Die Kirche habe sich der modernen Welt zu öffnen, forderte Pater Georg Ziselsberger von den Steyler Missionaren auf den Philippinen. Der römisch-katholische Priester betonte die Notwendigkeit, von den Wissenschaften und Volksgruppen zu lernen, um die Welt besser zu verstehen. „Ein falsches Verständnis der Schöpfung führe zu einem falschen Verständnis von Gott“, so Ziselsberger in Anlehnung an Thomas von Aquin.

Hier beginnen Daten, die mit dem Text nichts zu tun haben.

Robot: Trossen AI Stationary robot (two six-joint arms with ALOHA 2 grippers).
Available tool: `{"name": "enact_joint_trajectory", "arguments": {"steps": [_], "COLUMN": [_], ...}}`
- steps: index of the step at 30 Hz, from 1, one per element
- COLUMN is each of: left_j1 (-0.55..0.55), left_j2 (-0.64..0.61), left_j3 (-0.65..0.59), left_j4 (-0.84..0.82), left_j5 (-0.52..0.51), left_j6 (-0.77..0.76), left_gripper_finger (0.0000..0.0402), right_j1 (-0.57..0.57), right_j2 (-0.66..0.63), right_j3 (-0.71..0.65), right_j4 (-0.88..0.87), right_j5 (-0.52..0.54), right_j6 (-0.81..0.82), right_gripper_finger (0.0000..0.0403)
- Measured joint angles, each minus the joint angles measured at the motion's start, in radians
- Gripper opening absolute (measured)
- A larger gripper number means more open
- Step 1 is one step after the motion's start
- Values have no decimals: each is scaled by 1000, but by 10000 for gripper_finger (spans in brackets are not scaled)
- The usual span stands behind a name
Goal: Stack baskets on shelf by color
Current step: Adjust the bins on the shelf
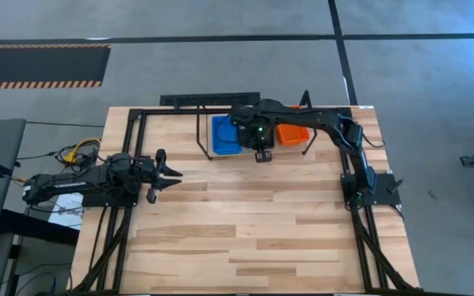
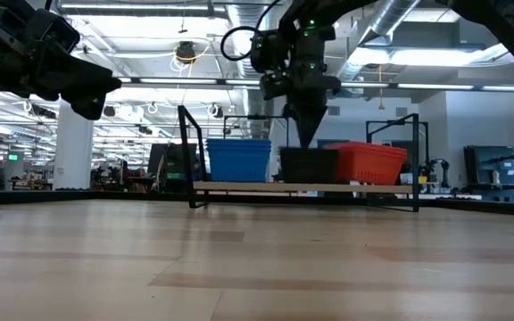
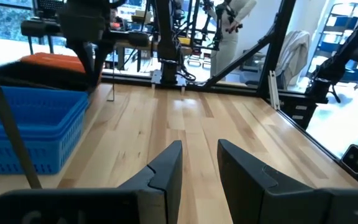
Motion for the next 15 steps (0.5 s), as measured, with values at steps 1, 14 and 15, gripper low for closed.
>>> {"name": "enact_joint_trajectory", "arguments": {"steps": [1,14,15], "left_j1": [0,0,0], "left_j2": [0,0,0], "left_j3": [0,0,0], "left_j4": [0,-1,-1], "left_j5": [0,0,0], "left_j6": [0,0,0], "left_gripper_finger": [89,89,89], "right_j1": [3,18,18], "right_j2": [0,-1,-1], "right_j3": [-4,44,56], "right_j4": [9,41,26], "right_j5": [-1,-3,-3], "right_j6": [0,-4,-4], "right_gripper_finger": [29,29,28]}}
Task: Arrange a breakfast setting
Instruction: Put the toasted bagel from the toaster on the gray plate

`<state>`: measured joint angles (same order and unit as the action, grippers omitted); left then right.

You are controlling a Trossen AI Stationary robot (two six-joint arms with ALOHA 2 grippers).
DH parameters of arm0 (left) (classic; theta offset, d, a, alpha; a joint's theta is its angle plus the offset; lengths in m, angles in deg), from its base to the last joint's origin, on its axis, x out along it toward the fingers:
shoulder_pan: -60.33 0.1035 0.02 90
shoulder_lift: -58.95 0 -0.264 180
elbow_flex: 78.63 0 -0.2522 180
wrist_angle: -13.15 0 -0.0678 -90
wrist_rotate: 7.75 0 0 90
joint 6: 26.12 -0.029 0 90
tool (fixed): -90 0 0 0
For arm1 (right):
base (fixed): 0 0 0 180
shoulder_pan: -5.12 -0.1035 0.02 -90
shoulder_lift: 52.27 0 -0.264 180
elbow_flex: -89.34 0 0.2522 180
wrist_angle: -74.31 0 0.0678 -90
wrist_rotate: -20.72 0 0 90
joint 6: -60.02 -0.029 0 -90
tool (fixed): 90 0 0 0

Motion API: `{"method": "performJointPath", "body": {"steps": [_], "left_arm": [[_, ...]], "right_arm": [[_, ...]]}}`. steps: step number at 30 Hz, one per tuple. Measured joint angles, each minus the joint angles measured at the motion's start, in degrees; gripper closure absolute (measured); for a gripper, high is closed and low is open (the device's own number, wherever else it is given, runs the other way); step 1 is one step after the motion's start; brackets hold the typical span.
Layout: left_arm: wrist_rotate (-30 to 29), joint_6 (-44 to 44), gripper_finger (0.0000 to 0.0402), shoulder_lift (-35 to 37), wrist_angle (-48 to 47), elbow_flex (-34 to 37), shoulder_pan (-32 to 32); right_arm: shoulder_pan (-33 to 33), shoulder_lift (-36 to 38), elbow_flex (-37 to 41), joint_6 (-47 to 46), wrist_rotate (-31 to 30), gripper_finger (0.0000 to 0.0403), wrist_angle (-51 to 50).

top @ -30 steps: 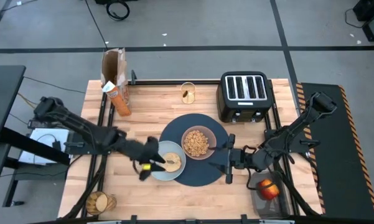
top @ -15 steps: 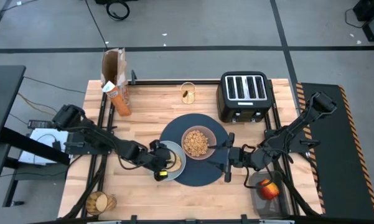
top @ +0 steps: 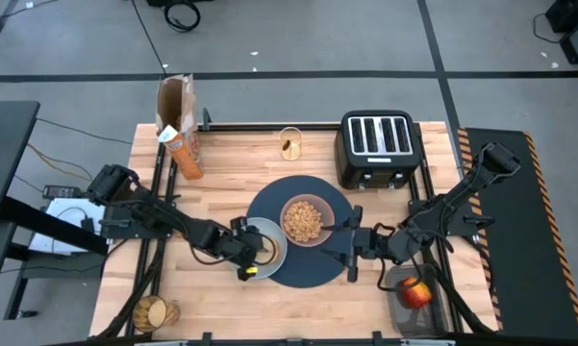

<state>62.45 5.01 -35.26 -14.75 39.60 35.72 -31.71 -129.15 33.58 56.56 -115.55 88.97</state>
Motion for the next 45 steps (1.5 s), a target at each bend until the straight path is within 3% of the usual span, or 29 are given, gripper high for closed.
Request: {"method": "performJointPath", "body": {"steps": [15, 20, 27, 33, 45], "left_arm": [[-0.5, 0.8, 0.0372, 1.2, -6.7, -0.8, 1.7], [-0.7, -1.1, 0.0372, 3.3, -9.3, -5.7, 1.4], [-0.6, 2.7, 0.0372, 4.0, -21.6, -11.4, -0.3], [-1.8, 0.9, 0.0372, 1.4, -12.5, -11.6, -1.6], [-2.4, 4.5, 0.0372, -8.2, -13.4, -11.6, 1.6]], "right_arm": [[-0.7, 0.0, 0.0, 0.0, 0.0, 0.0141, 0.0], [-0.7, 0.0, 0.0, 0.0, 0.0, 0.0141, 0.1], [-0.7, 0.0, 0.0, 0.0, 0.3, 0.0141, -0.3], [-0.7, 0.0, 0.0, 0.0, 0.9, 0.0141, -0.5], [-0.9, 0.0, 0.0, -0.3, 1.7, 0.0141, -0.8]]}}
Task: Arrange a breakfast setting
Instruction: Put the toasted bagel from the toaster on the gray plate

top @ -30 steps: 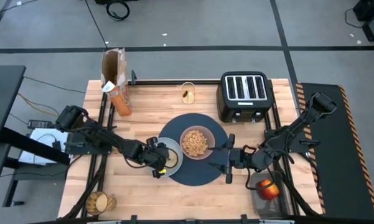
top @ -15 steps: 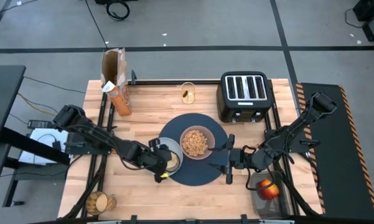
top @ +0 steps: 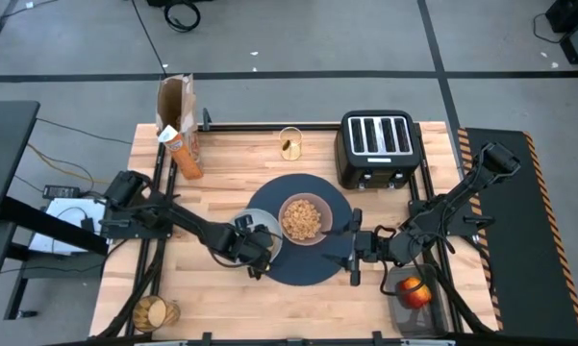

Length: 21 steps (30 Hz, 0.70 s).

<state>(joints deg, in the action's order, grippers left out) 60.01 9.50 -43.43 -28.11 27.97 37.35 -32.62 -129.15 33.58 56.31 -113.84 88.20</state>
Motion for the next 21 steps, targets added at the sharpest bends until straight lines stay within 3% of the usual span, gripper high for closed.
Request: {"method": "performJointPath", "body": {"steps": [17, 21], "left_arm": [[-2.0, 2.8, 0.0372, 3.4, -10.2, 0.2, 2.7], [0.7, 3.9, 0.0372, 3.4, -11.6, 0.2, 4.3]], "right_arm": [[0.0, 0.0, 0.0, -1.1, 1.2, 0.0141, -0.8], [0.0, 0.0, 0.0, -1.1, 1.2, 0.0141, -0.8]]}}
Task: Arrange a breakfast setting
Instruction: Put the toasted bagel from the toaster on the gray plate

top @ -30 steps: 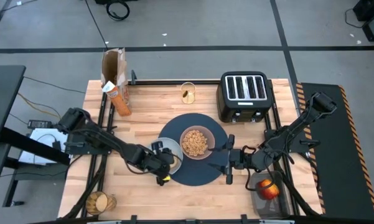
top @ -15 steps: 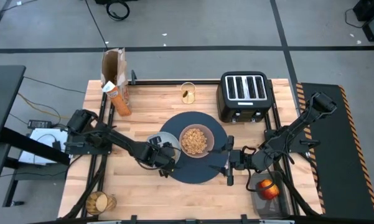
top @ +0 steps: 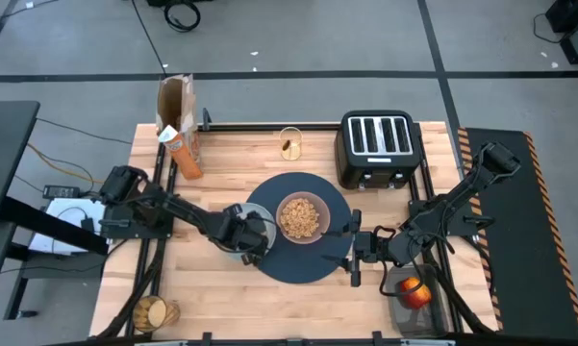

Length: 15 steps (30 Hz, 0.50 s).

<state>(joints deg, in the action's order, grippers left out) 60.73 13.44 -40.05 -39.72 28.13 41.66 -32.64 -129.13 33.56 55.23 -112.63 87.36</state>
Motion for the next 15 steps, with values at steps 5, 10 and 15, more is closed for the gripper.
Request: {"method": "performJointPath", "body": {"steps": [5, 10, 15], "left_arm": [[4.3, -0.1, 0.0372, 0.0, -1.6, 0.0, 1.3], [4.4, -0.1, 0.0372, 0.0, -8.1, 0.0, 2.5], [4.3, 0.3, 0.0372, 0.0, -10.5, 0.0, 3.2]], "right_arm": [[0.0, 0.0, 0.0, -0.1, 0.0, 0.0141, 0.0], [0.0, 0.0, 0.0, 0.0, 0.0, 0.0141, 0.0], [0.0, 0.0, 0.0, 0.0, 0.0, 0.0141, 0.0]]}}
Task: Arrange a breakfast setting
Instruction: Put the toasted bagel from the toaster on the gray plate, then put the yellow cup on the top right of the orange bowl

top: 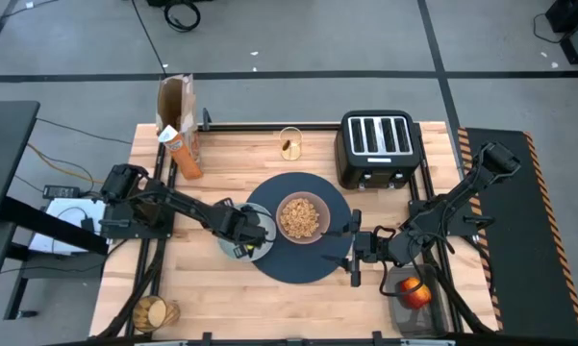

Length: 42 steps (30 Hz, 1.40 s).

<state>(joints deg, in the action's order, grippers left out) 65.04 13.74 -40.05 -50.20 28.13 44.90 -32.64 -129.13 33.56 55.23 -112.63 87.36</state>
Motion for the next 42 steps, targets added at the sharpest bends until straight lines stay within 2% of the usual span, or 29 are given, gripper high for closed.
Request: {"method": "performJointPath", "body": {"steps": [4, 12, 26, 30, 33, 35, 39, 42], "left_arm": [[0.0, 0.0, 0.0372, 0.0, 1.2, 0.0, -0.1], [0.0, -1.8, 0.0372, 0.0, 9.5, 0.0, -0.3], [-0.4, -1.6, 0.0372, 0.3, 5.0, -1.5, -0.3], [-2.1, -1.8, 0.0372, 1.2, 0.5, -7.5, -1.9], [-2.3, -1.0, 0.0372, 2.1, -4.5, -14.6, -4.7], [-1.8, 1.0, 0.0372, 2.4, -11.0, -19.8, -6.9], [1.6, 8.0, 0.0365, 2.4, -23.9, -30.0, -12.2], [3.1, 15.6, 0.0337, 2.4, -29.6, -35.5, -16.7]], "right_arm": [[0.0, 0.0, 0.0, 0.0, 0.0, 0.0141, 0.0], [0.0, 0.0, 0.0, 0.4, 0.0, 0.0141, 0.0], [0.0, 0.0, 0.0, 0.3, 0.0, 0.0141, 0.1], [0.2, 0.0, 0.0, 0.3, 0.0, 0.0141, 0.2], [0.2, 0.0, 0.0, 0.4, 0.0, 0.0141, 0.5], [0.2, 0.0, 0.0, 0.5, 0.0, 0.0141, 0.9], [0.6, 0.0, 0.0, 0.9, 0.0, 0.0141, 1.6], [1.3, 0.0, 0.0, 1.6, 0.0, 0.0140, 1.8]]}}
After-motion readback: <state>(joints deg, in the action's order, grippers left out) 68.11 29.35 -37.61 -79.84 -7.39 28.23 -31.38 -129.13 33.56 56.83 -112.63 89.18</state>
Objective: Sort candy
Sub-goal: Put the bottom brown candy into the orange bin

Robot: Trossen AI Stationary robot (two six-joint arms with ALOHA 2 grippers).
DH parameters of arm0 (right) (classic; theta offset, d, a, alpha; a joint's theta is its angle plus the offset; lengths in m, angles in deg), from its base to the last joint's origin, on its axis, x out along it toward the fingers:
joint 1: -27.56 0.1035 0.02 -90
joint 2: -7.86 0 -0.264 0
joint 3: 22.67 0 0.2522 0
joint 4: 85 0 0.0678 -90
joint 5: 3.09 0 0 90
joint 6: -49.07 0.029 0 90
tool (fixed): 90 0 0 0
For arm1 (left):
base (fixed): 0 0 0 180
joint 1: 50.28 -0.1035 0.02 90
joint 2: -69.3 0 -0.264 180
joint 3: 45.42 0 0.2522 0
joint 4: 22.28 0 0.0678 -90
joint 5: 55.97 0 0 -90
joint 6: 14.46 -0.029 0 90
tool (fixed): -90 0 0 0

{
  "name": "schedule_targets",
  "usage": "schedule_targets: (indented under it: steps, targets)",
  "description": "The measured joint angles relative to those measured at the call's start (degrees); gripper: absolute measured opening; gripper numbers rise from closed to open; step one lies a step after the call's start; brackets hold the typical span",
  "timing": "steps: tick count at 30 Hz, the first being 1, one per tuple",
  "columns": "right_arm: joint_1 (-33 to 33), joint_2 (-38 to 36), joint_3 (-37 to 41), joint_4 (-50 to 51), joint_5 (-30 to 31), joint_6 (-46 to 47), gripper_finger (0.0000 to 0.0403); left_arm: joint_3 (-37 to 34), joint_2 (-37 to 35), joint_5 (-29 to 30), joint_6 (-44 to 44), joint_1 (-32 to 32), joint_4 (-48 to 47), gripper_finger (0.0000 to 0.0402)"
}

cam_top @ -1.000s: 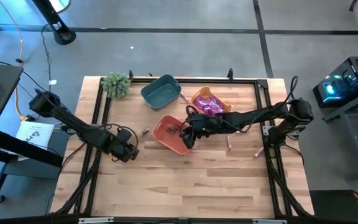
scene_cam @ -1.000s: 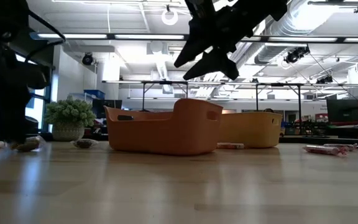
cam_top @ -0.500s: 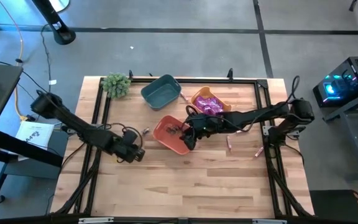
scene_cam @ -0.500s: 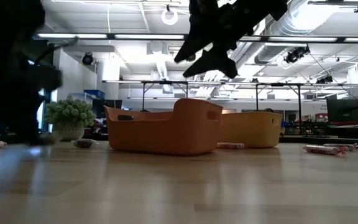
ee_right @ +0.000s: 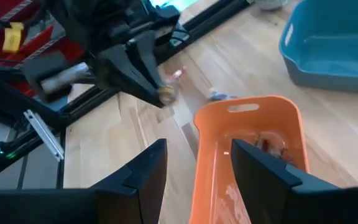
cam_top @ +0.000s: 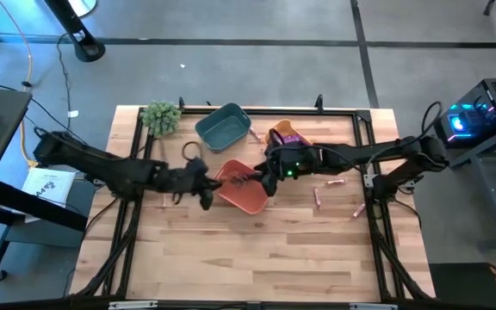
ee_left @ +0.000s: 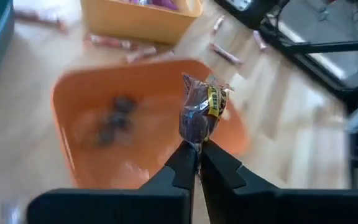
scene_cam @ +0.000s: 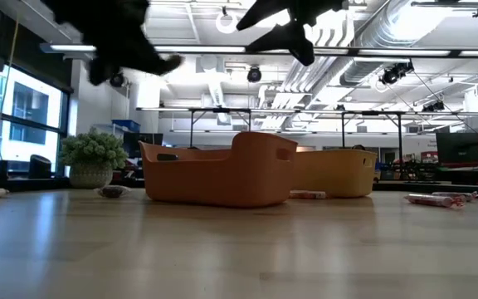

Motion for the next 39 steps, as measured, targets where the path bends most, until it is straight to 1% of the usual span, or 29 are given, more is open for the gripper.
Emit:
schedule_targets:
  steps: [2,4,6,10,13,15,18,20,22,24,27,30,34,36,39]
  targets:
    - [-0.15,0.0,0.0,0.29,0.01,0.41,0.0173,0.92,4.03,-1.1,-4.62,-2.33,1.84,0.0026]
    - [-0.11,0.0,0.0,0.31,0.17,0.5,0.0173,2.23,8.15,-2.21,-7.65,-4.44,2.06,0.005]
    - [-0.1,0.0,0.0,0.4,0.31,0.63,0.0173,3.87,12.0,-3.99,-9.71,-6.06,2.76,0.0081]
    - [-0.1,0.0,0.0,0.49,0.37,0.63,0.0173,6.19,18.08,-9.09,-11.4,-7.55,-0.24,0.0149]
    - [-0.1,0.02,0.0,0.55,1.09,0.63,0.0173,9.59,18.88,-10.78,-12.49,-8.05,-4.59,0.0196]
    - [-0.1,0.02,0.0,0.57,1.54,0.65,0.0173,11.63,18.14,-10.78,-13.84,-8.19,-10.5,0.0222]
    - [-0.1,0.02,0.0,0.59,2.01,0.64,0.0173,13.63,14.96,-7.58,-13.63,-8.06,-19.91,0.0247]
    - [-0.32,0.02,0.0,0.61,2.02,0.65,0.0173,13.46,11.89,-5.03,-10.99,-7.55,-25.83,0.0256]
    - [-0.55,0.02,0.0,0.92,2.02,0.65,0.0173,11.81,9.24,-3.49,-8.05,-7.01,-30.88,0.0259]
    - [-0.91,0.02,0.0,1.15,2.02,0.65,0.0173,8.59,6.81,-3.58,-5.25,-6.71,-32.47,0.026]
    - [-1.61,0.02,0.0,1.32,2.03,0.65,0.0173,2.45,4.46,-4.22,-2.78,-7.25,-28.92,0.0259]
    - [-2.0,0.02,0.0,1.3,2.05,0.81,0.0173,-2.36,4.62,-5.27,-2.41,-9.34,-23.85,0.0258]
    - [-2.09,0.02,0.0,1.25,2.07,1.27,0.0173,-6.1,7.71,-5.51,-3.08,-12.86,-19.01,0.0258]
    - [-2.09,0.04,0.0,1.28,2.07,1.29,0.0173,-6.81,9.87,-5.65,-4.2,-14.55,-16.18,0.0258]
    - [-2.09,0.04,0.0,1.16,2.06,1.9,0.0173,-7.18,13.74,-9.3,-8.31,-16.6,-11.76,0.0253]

Um die kommenden Generationen für das Thema Umweltschutz zu sensibilisieren, würden angehende islamische ReligionslehrerInnen in ihrer Ausbildung entsprechend vorbereitet, erklärte Gül Mihri Aytac von der Islamischen Glaubensgemeinschaft in Österreich. Für das Judentum sei Nachhaltigkeit ein wichtiger Wert, sagte Katja Bratrschovsky von der Israelitischen Kultusgemeinde Wien. Zurzeit würden Jüdinnen und Juden weltweit das achttägige Fest Sukkot, das Laubhüttenfest, feiern. Bei dem Fest gehe es unter anderem darum, die Natur als Geschenk Gottes wieder bewusst zu begreifen. Als „ein Problem der Werthaltung“ beschreibt Peter Iwaniewicz vom Lebensministerium den Umgang mit Ressourcen in den westlichen Industrieländern. Peter Molnar von „Klimabündnis Österreich“ gab zu bedenken, dass die Umweltschäden, die ein Zehntel der Weltbevölkerung verursache, auf Kosten der anderen neun Zehntel gingen. Dennoch tue sich in Österreich viel Positives, so gäbe es zahlreiche Klimabündnis-Gemeinden und zahlreiche Einzelprojekte. In Richtung Religionsvertreter sagte Molnar: „Wir brauchen die Kirchen als starke Partner.“

Das Symposium wurde von der ARGE Schöpfungsverantwortung veranstaltet und von Pastor Herbert Anders aus Rom moderiert. Die Bahá’í Religionsgemeinschaft stellte dafür ihr Center zur Verfügung.